> [Your goal] Produce a faithful copy of the data, one that leaves out the pictures.

> [Given material]
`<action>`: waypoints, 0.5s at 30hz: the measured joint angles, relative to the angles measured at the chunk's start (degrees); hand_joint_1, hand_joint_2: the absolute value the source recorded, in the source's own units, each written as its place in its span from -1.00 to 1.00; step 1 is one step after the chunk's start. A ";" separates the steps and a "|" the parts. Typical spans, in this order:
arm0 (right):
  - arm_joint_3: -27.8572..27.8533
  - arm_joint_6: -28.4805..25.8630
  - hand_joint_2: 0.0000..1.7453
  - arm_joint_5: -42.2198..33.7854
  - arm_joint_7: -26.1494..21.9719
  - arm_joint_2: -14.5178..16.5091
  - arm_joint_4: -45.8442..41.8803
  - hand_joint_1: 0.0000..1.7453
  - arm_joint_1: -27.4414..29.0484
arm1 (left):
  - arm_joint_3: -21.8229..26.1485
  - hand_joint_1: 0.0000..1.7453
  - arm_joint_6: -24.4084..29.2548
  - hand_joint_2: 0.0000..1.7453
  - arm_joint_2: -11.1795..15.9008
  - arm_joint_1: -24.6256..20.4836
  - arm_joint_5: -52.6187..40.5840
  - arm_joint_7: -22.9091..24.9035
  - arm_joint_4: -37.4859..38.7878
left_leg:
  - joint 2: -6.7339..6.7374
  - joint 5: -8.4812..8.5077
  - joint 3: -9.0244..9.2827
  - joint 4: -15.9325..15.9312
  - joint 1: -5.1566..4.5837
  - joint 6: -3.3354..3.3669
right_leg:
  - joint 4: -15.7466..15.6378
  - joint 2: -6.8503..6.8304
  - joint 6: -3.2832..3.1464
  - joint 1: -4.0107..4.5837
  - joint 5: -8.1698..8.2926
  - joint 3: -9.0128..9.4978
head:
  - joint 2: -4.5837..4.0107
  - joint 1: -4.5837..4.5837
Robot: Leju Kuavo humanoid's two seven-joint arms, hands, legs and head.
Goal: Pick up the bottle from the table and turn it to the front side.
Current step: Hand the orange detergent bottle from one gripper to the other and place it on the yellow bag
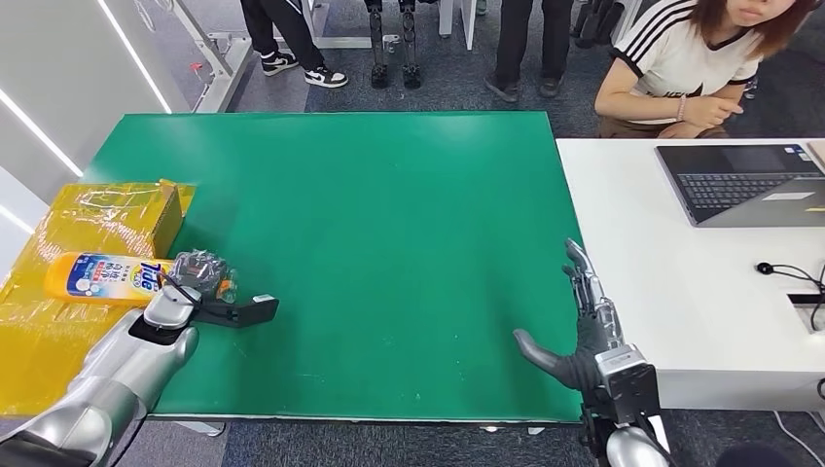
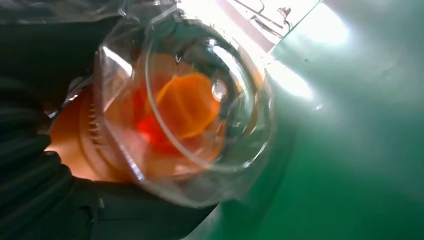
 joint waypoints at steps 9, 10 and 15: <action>0.48 -0.11 1.00 0.02 -0.14 -0.01 -0.64 -1.00 1.29 | 3.56 -1.00 0.12 1.00 -1.20 -2.71 3.70 -1.60 3.69 | 0.01 -0.01 0.00 0.00 -0.01 0.00 | -0.01 0.02 0.00 -0.01 0.00 0.00 | 0.00 0.01; 0.48 -0.13 1.00 0.02 -0.14 -0.01 -0.71 -1.00 1.37 | 3.71 -1.00 0.08 1.00 -1.25 -2.95 3.74 -1.71 4.00 | 0.01 -0.01 0.00 0.00 -0.01 0.00 | -0.01 0.02 0.00 -0.01 0.00 0.00 | 0.00 0.01; 0.48 -0.20 1.00 -0.04 -0.14 -0.02 -0.89 -1.00 1.51 | 4.25 -1.00 -0.04 1.00 -1.71 -3.99 3.86 -1.92 5.62 | 0.01 -0.01 0.03 0.00 -0.01 0.00 | 0.00 0.02 0.00 0.00 0.00 0.01 | 0.00 0.00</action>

> [Exercise output]
`<action>`: waypoints, 0.5s at 30hz: the measured joint angles, relative to the angles measured at the chunk's start (degrees); hand_joint_1, hand_joint_2: the absolute value the source recorded, in the source's own units, each written as its place in its span from -1.00 to 1.00; step 1 is one step after the chunk's start. A ";" separates the steps and a "|" the parts. Typical spans, in this order:
arm0 (right):
  - arm_joint_3: -27.8572..27.8533
  - arm_joint_6: -28.4805..25.8630
  - hand_joint_2: 0.0000..1.7453
  - arm_joint_5: -42.2198..33.7854
  - arm_joint_7: -26.1494..21.9719
  - arm_joint_2: -14.5178..16.5091
  - arm_joint_4: -45.8442..41.8803
  - hand_joint_1: 0.0000..1.7453
  - arm_joint_1: -27.4414..29.0484
arm1 (left):
  - arm_joint_3: -21.8229..26.1485
  - hand_joint_1: 0.0000..1.7453
  - arm_joint_6: -24.4084..29.2548
  - hand_joint_2: 0.0000..1.7453
  - arm_joint_2: -11.1795..15.9008
  - arm_joint_1: -24.6256..20.4836
  - arm_joint_5: -52.6187..40.5840
  - arm_joint_7: -22.9091..24.9035
  - arm_joint_4: -37.4859..38.7878
left_leg:
  - joint 2: -6.7339..6.7374
  - joint 5: -8.4812..8.5077
  - joint 3: -9.0244..9.2827
  - joint 4: -15.9325..15.9312
  - joint 1: -5.1566..4.5837
  - joint 6: -3.3354..3.3669
right_leg:
  - joint 4: -15.7466..15.6378
  - joint 2: -6.8503..6.8304
  - joint 6: -3.2832..3.1464
  - joint 1: -4.0107..4.5837
  - joint 5: -8.1698..8.2926
  - joint 3: -9.0128..9.4978
head:
  - joint 2: -4.5837..4.0107
  - joint 1: -4.5837..4.5837
Robot: Leju Kuavo humanoid's two seven-joint arms, hands, legs and head.
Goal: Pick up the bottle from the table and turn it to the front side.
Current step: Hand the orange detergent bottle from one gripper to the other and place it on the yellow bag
 joint waypoints at steps 9, 10 and 15: <action>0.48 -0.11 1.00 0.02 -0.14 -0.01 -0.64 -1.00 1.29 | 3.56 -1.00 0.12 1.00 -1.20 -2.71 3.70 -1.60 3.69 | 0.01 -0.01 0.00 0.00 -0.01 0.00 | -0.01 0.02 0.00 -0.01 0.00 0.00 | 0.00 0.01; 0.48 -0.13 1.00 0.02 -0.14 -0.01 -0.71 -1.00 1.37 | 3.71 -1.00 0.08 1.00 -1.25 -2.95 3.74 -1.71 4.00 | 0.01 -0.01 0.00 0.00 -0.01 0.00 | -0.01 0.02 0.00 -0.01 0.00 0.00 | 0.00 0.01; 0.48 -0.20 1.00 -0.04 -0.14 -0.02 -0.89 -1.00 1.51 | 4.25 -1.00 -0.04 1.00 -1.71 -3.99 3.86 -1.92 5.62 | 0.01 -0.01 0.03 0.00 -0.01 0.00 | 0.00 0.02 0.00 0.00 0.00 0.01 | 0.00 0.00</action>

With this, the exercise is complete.